1. Getting bigger, moving into business travel
Haywood said the huge shift for putting properties online is continuing, with the San Francisco-based firm announcing on 10 August that it had surpassed four million global listings in 191 countries and 200 million guest stays since 2008.

“Now approximately half of Airbnb is available for instant booking,” Haywood said.

“There were as many Airbnb guest arrivals in 2016 as in all its other years combined,” Lane said.

(Slide: STR)

These are not all leisure travelers, Haywood and Lane agreed.

“In 2017, 23% of business travelers stayed in at least one Airbnb property,” Lane said, who added that Airbnb and other alternative-accommodations providers now advertise themselves as “business-travel ready.”

It’s unclear exactly how much impact that has on hotel occupancy, but Lane noted compression nights at U.S. hotels have continued to drop since 2014 in the top 25 CBDs (central business districts).

(Slide: STR)

2. Airbnb making inroads into extended stay
The lack of investment in the hotel industry’s online capabilities is only serving to increase the muscle of alternative-accommodations providers, Haywood and Lane said, but whether that is affecting hotels is, once again, up for debate.

They noted it might be a larger problem for extended-stay properties.

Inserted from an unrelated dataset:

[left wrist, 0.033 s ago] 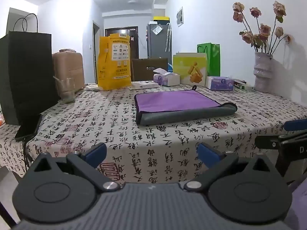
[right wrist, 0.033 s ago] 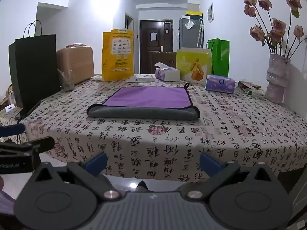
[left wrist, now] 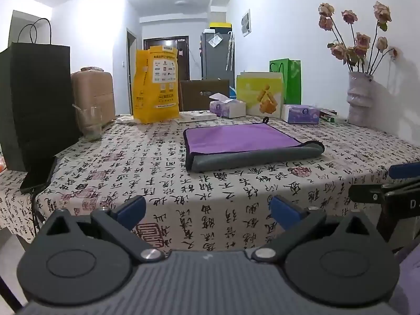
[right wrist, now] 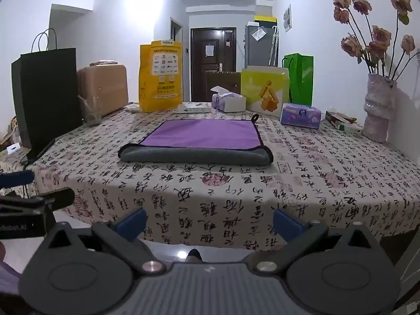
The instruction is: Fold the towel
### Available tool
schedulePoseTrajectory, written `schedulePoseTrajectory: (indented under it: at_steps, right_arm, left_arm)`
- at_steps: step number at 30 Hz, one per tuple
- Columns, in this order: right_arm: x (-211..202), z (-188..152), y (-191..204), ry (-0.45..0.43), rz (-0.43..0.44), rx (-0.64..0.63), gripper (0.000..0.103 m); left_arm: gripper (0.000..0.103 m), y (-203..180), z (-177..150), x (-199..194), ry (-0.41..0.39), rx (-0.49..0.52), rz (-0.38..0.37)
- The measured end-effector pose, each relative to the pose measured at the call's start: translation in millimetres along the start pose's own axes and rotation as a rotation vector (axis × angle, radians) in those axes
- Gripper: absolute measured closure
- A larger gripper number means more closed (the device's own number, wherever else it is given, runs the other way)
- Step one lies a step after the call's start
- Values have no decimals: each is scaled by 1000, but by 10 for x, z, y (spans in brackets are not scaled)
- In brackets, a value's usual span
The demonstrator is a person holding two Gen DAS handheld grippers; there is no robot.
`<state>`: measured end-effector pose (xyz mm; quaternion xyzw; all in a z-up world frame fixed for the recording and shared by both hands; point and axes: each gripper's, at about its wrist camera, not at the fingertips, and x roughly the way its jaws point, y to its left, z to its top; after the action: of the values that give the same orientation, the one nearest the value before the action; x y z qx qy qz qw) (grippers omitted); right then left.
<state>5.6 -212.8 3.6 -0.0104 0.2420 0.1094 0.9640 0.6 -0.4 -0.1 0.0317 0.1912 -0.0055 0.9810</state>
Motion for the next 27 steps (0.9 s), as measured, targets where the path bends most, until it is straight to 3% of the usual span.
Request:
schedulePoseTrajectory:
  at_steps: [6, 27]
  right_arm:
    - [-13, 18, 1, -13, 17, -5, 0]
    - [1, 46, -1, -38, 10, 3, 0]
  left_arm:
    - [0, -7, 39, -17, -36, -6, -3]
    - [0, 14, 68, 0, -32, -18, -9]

According to Haywood and Lane’s research, travelers typically stayed at Airbnb listings longer than they did at hotels.

“In July 2016 12-month moving average numbers, approximately 53% of Airbnb stays were extended stays. That really surprised us,” Haywood said.

(Slide: STR)

Lane added that spots experiencing heightened growth in Airbnb supply might be suffering from unsatisfied hotel demand.

“In the next 12 months, I’d hope Airbnb will share all its information with us, so we can better make comparisons,” Lane said, although he added this was very wishful thinking.

(Slide: STR)

3. The nature of the bleeding
The argument as to whether alternative-accommodations providers have an unfair advantage continues to rage, considering many might not pay for such hotel requirements as insurance and fire safety.

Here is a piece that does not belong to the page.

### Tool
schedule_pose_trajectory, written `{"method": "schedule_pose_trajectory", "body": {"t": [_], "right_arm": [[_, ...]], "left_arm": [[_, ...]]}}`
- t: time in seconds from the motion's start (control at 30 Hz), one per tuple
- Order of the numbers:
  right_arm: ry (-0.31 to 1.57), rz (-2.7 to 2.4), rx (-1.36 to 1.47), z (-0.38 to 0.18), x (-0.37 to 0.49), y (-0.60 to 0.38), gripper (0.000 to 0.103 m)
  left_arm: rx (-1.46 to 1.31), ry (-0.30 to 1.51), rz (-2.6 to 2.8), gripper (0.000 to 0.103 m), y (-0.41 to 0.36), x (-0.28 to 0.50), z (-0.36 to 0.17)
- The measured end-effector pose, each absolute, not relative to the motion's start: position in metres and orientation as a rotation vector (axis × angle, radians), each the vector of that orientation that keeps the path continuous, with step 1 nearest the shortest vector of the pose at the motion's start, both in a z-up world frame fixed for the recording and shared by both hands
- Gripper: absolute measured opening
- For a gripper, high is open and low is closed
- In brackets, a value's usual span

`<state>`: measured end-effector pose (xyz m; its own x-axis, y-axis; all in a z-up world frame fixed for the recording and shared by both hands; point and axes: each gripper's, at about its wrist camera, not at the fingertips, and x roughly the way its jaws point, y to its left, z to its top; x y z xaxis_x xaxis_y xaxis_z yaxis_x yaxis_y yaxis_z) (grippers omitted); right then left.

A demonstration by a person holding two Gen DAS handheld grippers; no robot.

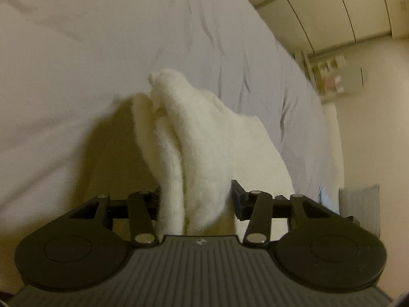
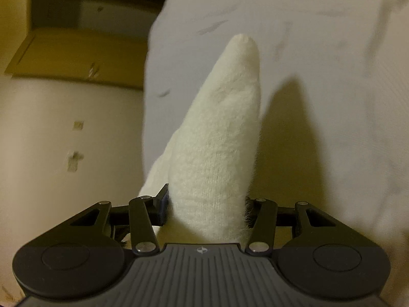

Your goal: Fold clothes

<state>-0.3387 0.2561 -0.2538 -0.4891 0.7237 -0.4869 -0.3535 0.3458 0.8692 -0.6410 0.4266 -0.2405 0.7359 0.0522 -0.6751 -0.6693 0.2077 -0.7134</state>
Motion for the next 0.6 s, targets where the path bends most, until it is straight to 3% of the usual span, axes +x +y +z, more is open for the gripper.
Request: {"method": "schedule_pose_trajectory", "body": {"t": [0.23,0.6], "right_arm": [[1.574,1.479,0.323,-0.219,-0.399,0.352,0.049],[1.446,1.505,0.451,-0.242,-0.542,0.542,0.049]], "left_arm": [[-1.235,0.482,0.641,0.043,0.479,-0.724,-0.198],[-1.088,0.488,0.682,0.043,0.67,-0.858,-0.181]]}}
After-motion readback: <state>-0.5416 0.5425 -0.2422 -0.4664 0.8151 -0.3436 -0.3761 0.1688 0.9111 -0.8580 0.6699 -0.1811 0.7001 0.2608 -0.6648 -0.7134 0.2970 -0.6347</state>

This naturally leads to a discussion as to what any lost business costs the hotel industry.

Lane said his checks and balances on his research on this question has led him to believe he has come to a believable “bleed” percentage number.

“Every dollar Airbnb gets is not a dollar lost by hotels, but 20% is,” he said. “That is a figure that based on my research seems reasonable to me.”

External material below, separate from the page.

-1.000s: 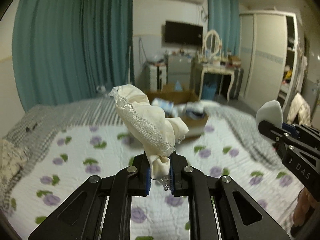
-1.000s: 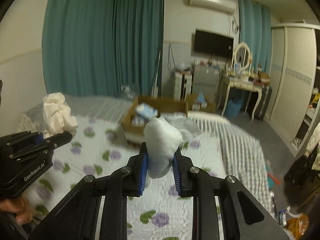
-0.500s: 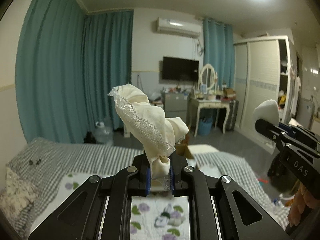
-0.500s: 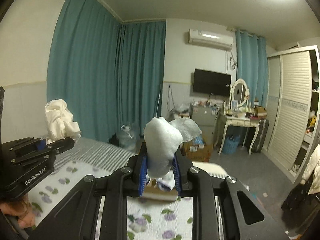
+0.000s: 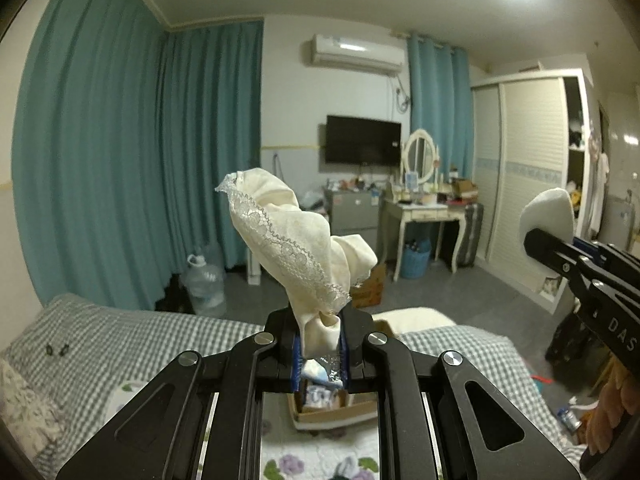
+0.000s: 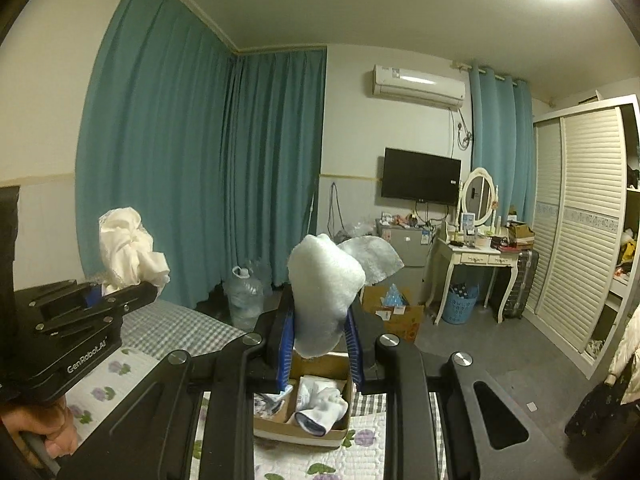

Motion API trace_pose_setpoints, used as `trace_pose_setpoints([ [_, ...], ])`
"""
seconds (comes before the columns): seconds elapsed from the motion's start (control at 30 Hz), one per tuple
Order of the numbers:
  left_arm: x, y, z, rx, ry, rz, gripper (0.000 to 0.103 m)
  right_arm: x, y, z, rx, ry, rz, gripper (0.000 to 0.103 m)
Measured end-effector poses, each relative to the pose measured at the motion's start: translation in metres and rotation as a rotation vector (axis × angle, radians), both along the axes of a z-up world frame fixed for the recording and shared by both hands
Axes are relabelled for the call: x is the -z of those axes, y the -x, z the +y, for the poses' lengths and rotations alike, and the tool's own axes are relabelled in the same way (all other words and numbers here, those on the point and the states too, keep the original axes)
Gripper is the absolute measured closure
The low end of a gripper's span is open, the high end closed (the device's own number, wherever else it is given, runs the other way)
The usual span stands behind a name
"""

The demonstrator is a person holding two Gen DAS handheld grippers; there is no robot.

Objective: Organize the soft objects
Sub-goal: 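Carry the lace toy with the left tool while the right tool carries the sock into the box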

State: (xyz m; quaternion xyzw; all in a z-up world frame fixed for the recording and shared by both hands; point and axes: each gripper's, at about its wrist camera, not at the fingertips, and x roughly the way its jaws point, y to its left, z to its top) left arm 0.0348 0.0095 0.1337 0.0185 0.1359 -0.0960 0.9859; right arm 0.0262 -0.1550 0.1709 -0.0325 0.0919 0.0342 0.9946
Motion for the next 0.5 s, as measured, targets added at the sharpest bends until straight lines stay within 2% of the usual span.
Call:
trace_pose_setpoints([
  [0.17, 0.022, -0.045, -0.011, 0.000, -0.017, 0.057, 0.090, 0.024, -0.049, -0.009, 0.003, 0.003, 0.053, 0.081],
  [0.23, 0.033, -0.066, -0.020, 0.001, -0.024, 0.094, 0.090, 0.037, -0.070, -0.014, 0.005, 0.003, 0.076, 0.081],
  [0.27, 0.040, -0.074, -0.022, 0.001, -0.022, 0.138, 0.090, 0.045, -0.077, -0.015, 0.005, 0.004, 0.089, 0.081],
  [0.5, 0.086, -0.124, -0.042, 0.026, -0.056, 0.249, 0.090, 0.096, -0.144, -0.023, 0.004, 0.010, 0.193, 0.081],
])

Haywood added that any impact would most likely be felt in lower-priced hotels, with the brunt materializing through less aggressive ADR.

(Slide: STR)

4. Special events
Special events do lead to a surge in demand for Airbnb, Haywood and Lane said. The South by Southwest film festival in Austin, Texas, for example, has seen a decline in premium ADR increases since a peak in 2014. A possible culprit? Google searches for Airbnb listings in Austin have steadily increased in that time.

(Slide: STR)

Haywood and Lane pointed to the fact that larger groups of friends are more likely to share lodgings at events and festivals. Airbnb’s fluid supply also is a factor during well-publicized events.

“Multiple-room units now comprise a larger percentage of alternative-accommodations supply in the U.S.,” Lane said.

5. Regulation not hampering Airbnb online searches
Despite more cities passing laws restricting the freedom of alternative accommodations, these regulations have not deterred online searches for alternative-accommodations providers, Haywood and Lane said.

“Airbnb is now getting as many searches as Expedia and almost as many as Marriott (International),” Lane said.

Atlanta, Dallas, Denver, Phoenix and San Diego are examples of cities with fewer regulations, while cities like Austin, Chicago, Los Angeles, Miami, New York and San Francisco have stricter laws. An increase in regulations has slowed Airbnb supply growth in those cities, the presenters said.